I am kaitco

a writer's log

Life’s decisions Sunday, July 24, 2011

Filed under: Dorienne,Writing — kaitco @ 11:11 pm
Tags: , , , , , , ,

I’m not sure if I’ve said it earlier, but I’ve decided to grow out my natural hair, meaning no more relaxers for a while. I haven’t been able to stand them for the past couple years and seeing as how my hair is nearly always in braids, I don’t see much point to them anymore.

I’m going to take down my hair tonight and for the first time in forever, I’m going to get my braids done again tomorrow, without a relaxer break this time. I’m a bit nervous about this because I vaguely fear my hair is just going to randomly start falling out big clumps if I don’t get a relaxer precisely six weeks after the previous, but I know it’s just nerves about change in general.

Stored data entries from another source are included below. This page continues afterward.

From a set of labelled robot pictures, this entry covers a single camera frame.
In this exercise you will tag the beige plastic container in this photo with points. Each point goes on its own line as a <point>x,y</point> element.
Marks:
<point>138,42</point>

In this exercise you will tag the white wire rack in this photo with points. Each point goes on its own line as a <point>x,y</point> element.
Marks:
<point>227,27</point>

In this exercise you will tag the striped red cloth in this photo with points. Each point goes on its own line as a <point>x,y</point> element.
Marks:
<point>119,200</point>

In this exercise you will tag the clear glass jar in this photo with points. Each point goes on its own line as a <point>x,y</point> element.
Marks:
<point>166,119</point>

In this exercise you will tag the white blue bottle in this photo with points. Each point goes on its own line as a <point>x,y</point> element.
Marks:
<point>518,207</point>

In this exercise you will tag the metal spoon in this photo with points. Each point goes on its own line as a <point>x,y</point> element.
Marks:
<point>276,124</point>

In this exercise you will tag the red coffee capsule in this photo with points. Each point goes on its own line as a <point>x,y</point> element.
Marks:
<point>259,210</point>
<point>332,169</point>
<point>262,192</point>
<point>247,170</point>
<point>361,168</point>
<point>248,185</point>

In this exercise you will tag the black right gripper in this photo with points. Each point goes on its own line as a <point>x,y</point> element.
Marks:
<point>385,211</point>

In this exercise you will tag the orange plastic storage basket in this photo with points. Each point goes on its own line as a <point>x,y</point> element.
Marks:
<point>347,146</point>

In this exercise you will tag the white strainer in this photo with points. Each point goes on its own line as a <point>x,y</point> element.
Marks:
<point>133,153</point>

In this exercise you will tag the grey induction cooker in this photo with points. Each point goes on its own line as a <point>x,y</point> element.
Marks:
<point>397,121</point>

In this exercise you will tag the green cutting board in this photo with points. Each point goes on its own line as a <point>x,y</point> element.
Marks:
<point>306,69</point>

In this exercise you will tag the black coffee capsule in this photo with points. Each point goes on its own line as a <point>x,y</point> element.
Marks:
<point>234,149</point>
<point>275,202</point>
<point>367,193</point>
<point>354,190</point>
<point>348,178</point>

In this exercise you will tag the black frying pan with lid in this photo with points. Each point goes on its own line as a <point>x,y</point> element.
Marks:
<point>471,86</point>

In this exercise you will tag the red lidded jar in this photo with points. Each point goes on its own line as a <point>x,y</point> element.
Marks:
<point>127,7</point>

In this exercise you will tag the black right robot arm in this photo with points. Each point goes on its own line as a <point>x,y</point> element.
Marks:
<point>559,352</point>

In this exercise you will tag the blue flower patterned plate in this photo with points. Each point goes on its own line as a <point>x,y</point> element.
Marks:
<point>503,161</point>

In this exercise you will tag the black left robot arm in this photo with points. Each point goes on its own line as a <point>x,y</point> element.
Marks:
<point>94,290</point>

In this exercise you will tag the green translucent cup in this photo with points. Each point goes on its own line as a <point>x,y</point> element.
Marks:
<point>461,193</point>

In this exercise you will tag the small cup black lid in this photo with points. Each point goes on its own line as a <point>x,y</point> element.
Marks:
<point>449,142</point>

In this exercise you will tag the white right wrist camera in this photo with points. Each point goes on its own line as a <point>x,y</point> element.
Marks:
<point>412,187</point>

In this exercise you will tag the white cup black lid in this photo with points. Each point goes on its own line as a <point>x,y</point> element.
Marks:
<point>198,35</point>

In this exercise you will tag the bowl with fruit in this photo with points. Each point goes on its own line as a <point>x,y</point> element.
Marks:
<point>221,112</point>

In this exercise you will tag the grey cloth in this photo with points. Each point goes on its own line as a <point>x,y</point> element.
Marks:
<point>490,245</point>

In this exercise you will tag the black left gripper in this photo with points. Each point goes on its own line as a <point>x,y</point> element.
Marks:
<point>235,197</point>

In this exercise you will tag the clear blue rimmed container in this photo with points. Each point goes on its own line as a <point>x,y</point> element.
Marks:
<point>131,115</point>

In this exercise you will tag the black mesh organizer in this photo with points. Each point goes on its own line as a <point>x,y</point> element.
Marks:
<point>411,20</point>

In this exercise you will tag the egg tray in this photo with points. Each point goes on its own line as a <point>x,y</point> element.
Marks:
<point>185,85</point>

I watched the sixth Harry Potter movie today and, whether it was because I hadn’t read that book in over six or possibly seven years or whether it was because of better acting and storytelling overall, I liked Movie 6 far better than I liked Movies 4 and 5. This will most likely change come the time I decide to re-read Book 6, but for now, I can honestly say I like the adaptation of Book 6 more than I actually liked the book, which is really a first for me.

Again, I’ve not read the book in ages, though there were a few parts I remember being notably missing, and I was rather confused at some parts and a bit bored at others, but I haven’t been his entertained by a Potter film since some time in 2004.

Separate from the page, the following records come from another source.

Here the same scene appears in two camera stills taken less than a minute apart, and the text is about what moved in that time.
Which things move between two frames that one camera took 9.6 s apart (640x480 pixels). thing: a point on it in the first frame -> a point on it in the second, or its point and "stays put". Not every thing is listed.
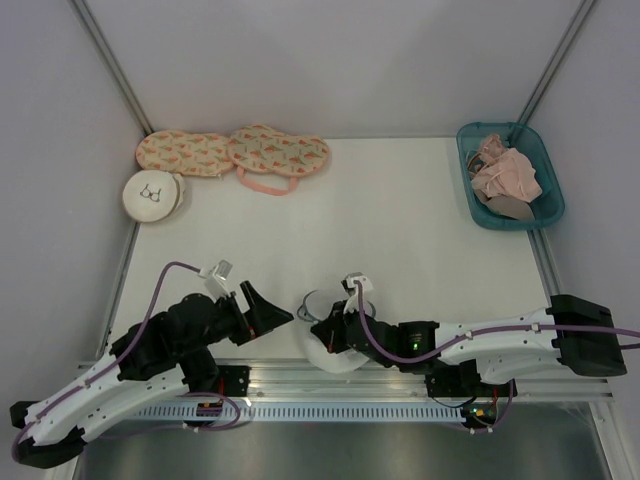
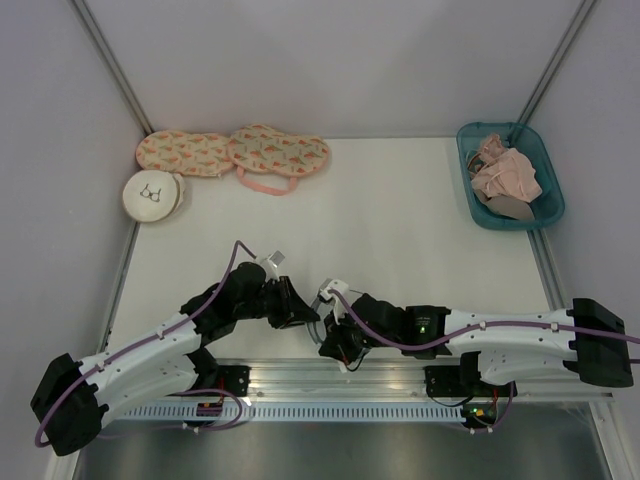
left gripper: x=265 y=315 -> x=292 y=309
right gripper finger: x=336 y=315 -> x=356 y=363
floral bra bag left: x=204 y=154 stays put
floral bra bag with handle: x=258 y=148 stays put
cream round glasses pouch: x=153 y=196 stays put
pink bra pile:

I wrote 350 words tonight (a short ponytail, if he desired.), not to mention the other hundred or so I managed in the notes of this Potter fic, which I imagine will continue to stay at the forefront of my mind until some time later this week, when I’ve seen all 8 Potter films and fulfill that sense of completion that’s been bugging me since I opted not to see the sixth one in the theatres.

Also, I didn’t go to church again today and since I work next weekend, this means I’ll have gone the entire month of July without going at all. I certainly didn’t mean for this to happen, though I’ve spoken to some family and church family recently. I’m not as hurt by it this week as I was last week. I’m not sure if I’m making peace with not going or just relenting to the fact that I needed some time away from that particular church, but I must say, I’ve not talked to God this much since I first joined the church 5 years ago.